Problem description: The records that follow are to be repeated in full, with no pictures retained.

Records from a data source:
......
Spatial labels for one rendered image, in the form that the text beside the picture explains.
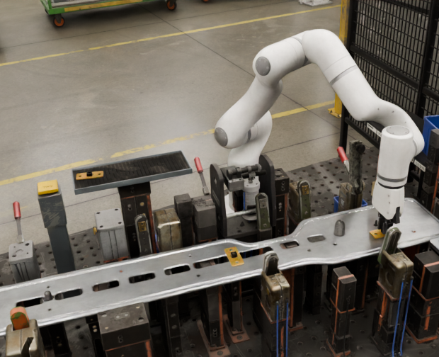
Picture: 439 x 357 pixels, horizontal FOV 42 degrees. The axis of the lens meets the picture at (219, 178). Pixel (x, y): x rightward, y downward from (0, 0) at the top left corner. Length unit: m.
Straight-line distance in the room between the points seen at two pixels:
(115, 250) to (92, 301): 0.19
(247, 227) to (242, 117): 0.38
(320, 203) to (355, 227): 0.67
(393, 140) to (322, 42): 0.34
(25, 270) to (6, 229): 2.14
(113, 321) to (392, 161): 0.85
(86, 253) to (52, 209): 0.49
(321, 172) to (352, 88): 1.12
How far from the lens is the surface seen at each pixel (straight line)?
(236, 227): 1.86
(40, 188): 1.82
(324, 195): 2.53
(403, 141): 1.61
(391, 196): 1.68
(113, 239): 1.69
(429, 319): 1.87
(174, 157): 1.88
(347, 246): 1.74
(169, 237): 1.73
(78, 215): 3.82
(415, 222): 1.89
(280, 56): 1.73
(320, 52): 1.66
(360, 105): 1.63
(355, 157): 1.87
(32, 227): 3.81
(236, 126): 1.98
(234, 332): 1.86
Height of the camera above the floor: 2.04
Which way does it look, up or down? 30 degrees down
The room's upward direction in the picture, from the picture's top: 3 degrees counter-clockwise
......
Answer below:
Spatial labels for one rendered image, in the form that the text beside the picture explains.
Picture: 439 x 357 pixels, horizontal FOV 42 degrees. The axis of the lens meets the picture at (219, 178). Pixel (x, y): x rightward, y downward from (0, 0) at the top left corner. Length unit: m.
Straight-line distance in the room between the points seen at two pixels:
(115, 250) to (92, 301): 0.19
(247, 227) to (242, 117): 0.38
(320, 203) to (355, 227): 0.67
(393, 140) to (322, 42): 0.34
(25, 270) to (6, 229): 2.14
(113, 321) to (392, 161): 0.85
(86, 253) to (52, 209): 0.49
(321, 172) to (352, 88): 1.12
How far from the lens is the surface seen at each pixel (straight line)?
(236, 227): 1.86
(40, 188): 1.82
(324, 195): 2.53
(403, 141): 1.61
(391, 196): 1.68
(113, 239): 1.69
(429, 319): 1.87
(174, 157): 1.88
(347, 246): 1.74
(169, 237): 1.73
(78, 215): 3.82
(415, 222): 1.89
(280, 56): 1.73
(320, 52): 1.66
(360, 105): 1.63
(355, 157): 1.87
(32, 227): 3.81
(236, 126): 1.98
(234, 332): 1.86
Height of the camera above the floor: 2.04
Which way does it look, up or down? 30 degrees down
The room's upward direction in the picture, from the picture's top: 3 degrees counter-clockwise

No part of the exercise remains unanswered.